In 1963, EV received an Academy Award for their 642 Cardiline shotgun microphone, the first ever given for an audio product.

Electro-Voice launched its RE Series of microphones in the 1960s, notably the RE15, which was used extensively by musicians on television shows. The RE series used "Variable D" technology first developed by EV in 1953, which eliminated changes in tone and frequency response corresponding to changes in the physical distance of the sound source from the microphone. The RE20 broadcast microphone was introduced in 1968, followed by the RE27N/D in the late 1980s, using neodymium magnets. Both continue to be used in recording studios and on the concert stage.

1978 US patent sketch of Electro-Voice constant-directivity horn

In the early 1970s, EV developed the first commercial system for matrix four channel stereo called Stereo-4. When Columbia/CBS and Sony developed their Stereo Quadraphonic system (SQ) that system became the leading matrix system. Electro-Voice then adapted their decoders so they also could play SQ records as well as Sansui's QS records. The EV system could also simulate four channel sound from two channel sources.

In 1978, Electro-Voice patented its Constant Directivity Horn, which produced an even balance of frequencies across the listening field. It overcame the uneven dispersion of high frequencies that affected the typical high frequency horns used in many professional sound speakers until the late seventies.

Also in the 1970s, EV acquired TAPCO. The company, founded by Greg Mackie, specialized in audio mixers. TAPCO products soon became prominent in the EV product line.
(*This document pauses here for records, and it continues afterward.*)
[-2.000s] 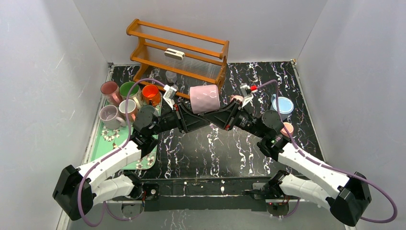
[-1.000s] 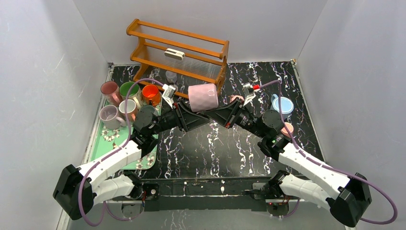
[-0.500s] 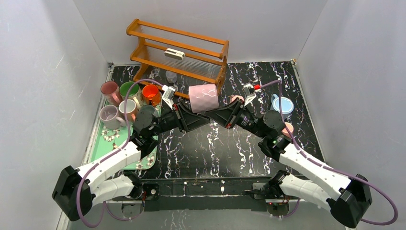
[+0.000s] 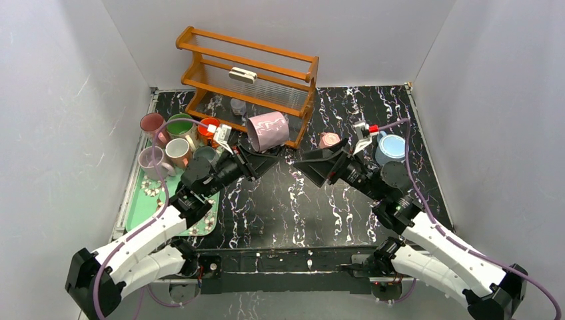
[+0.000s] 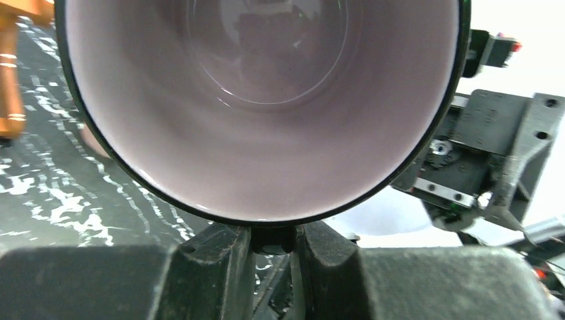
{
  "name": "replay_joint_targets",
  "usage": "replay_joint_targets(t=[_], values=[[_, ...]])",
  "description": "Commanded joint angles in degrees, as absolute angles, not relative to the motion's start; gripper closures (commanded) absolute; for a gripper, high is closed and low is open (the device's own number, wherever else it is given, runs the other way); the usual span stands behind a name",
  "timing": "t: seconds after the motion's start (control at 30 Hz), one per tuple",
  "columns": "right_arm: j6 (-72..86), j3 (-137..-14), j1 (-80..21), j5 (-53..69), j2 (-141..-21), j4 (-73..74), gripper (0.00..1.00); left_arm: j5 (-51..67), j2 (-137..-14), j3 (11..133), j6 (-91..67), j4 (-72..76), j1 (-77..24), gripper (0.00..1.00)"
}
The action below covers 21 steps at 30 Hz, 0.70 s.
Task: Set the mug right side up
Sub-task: Turn over the cup at the center of the board, then place the cup on the tray.
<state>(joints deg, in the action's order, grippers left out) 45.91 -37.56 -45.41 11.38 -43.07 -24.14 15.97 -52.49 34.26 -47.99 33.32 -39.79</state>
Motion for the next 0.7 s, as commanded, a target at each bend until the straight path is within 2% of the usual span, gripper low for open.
replay_joint_targets(t=[0.0, 0.27, 0.67], values=[[44.0, -37.4, -45.7, 9.3, -40.7, -20.8, 0.02, 6.2, -47.6, 36.1, -40.4, 28.5, -39.6, 1.00], [41.8, -38.1, -45.7, 5.4, -36.9, -11.1, 0.01, -11.1, -39.1, 40.0, -35.0, 7.8, -39.6, 1.00], [41.0, -39.7, -45.7, 0.4, -35.0, -0.4, 0.01, -38.1, -34.2, 43.0, -42.5, -21.0, -39.6, 1.00]])
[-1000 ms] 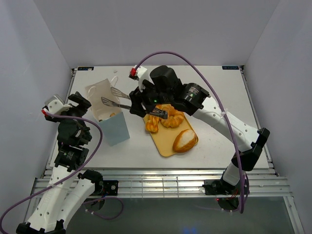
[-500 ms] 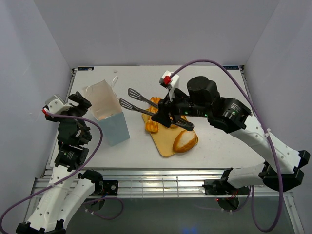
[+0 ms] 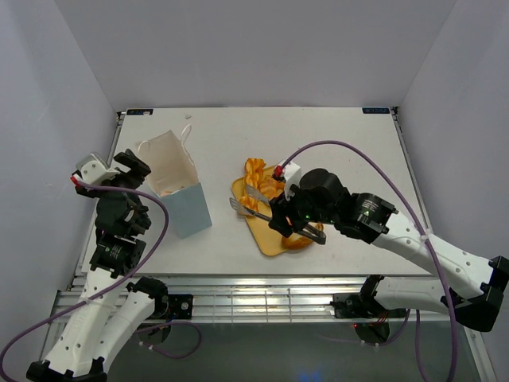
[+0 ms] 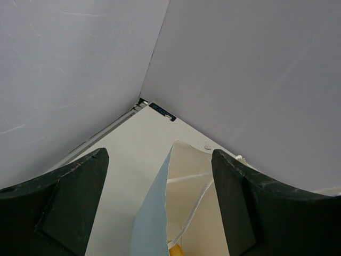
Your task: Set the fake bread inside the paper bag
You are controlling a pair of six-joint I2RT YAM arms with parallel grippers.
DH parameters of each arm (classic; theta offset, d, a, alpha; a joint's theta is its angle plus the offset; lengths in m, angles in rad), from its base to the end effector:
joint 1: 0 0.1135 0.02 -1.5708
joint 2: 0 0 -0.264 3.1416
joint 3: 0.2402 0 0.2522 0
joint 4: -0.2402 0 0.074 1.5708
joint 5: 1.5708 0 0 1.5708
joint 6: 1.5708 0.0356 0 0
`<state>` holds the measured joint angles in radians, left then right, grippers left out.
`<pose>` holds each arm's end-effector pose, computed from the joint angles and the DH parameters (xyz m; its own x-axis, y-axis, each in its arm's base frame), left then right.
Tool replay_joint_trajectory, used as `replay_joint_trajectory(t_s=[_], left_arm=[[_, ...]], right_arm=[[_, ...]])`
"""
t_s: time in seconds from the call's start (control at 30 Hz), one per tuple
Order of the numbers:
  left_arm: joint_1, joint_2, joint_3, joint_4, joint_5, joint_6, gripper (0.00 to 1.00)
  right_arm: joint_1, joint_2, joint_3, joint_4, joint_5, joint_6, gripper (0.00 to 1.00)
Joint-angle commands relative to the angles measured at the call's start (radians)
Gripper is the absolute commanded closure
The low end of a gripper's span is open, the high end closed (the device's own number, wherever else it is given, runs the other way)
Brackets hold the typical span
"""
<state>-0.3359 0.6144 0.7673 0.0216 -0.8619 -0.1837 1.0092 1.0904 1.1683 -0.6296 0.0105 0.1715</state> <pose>0.1344 -0.0183 0.3792 0.2509 -0.2135 -0.9442 -0.4530 0.8361 -0.3095 0.1233 0.1952 0.3691 -0.4187 -0.3449 -0.8401 -0.7816 0.6079 0.1399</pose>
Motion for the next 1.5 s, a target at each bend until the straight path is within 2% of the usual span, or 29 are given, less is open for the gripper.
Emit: replay_joint_trajectory(t_s=[0.0,0.27,0.6,1.0,1.23,1.47], left_arm=[[-0.002,-0.002,0.004,-0.009,0.017,-0.002,0.12],[-0.003,-0.005,0.006,-0.014,0.024,-0.008,0.12],[-0.005,-0.012,0.007,-0.015,0.027,-0.013,0.12],[-0.009,-0.013,0.009,-0.017,0.035,-0.013,0.12],[-0.011,-0.012,0.009,-0.017,0.035,-0.014,0.12],[-0.012,-0.012,0.007,-0.017,0.034,-0.013,0.12]], right_arm=[[0.002,-0.026,-0.068,0.099,0.057,0.049,0.39],[-0.007,0.02,-0.186,0.13,0.121,0.057,0.39],[-0.046,0.094,-0.232,0.172,0.091,0.059,0.39],[-0.257,0.08,-0.286,0.295,-0.132,0.083,0.39],[-0.408,0.112,-0.236,0.344,-0.237,0.076,0.39],[-0.512,0.254,-0.107,0.378,-0.306,0.048,0.39]])
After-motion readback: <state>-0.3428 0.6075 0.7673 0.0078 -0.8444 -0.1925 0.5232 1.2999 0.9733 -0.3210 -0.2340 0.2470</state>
In the late 1980s, EV became the first microphone manufacturer to use neodymium magnets in its microphones. The N/DYM microphones were introduced in the mid 1980s to combine the high output and high frequency response characteristics of condenser microphones with the rugged shock resistance of dynamic microphones. Around the same time EV's first wireless microphones were being produced.

== Mergers ==
The company merged with Telex Communications in 1998. Prior to the merger, EV was owned by Mark IV Industries, Inc. through its subsidiary, Gulton Industries, Inc., and had manufacturing plants in Buchanan, Michigan; Newport, Tennessee; Sevierville, Tennessee; and Gananoque, Ontario. Electro-Voice's headquarters were in Buchanan, Michigan until the merger with Telex Communications.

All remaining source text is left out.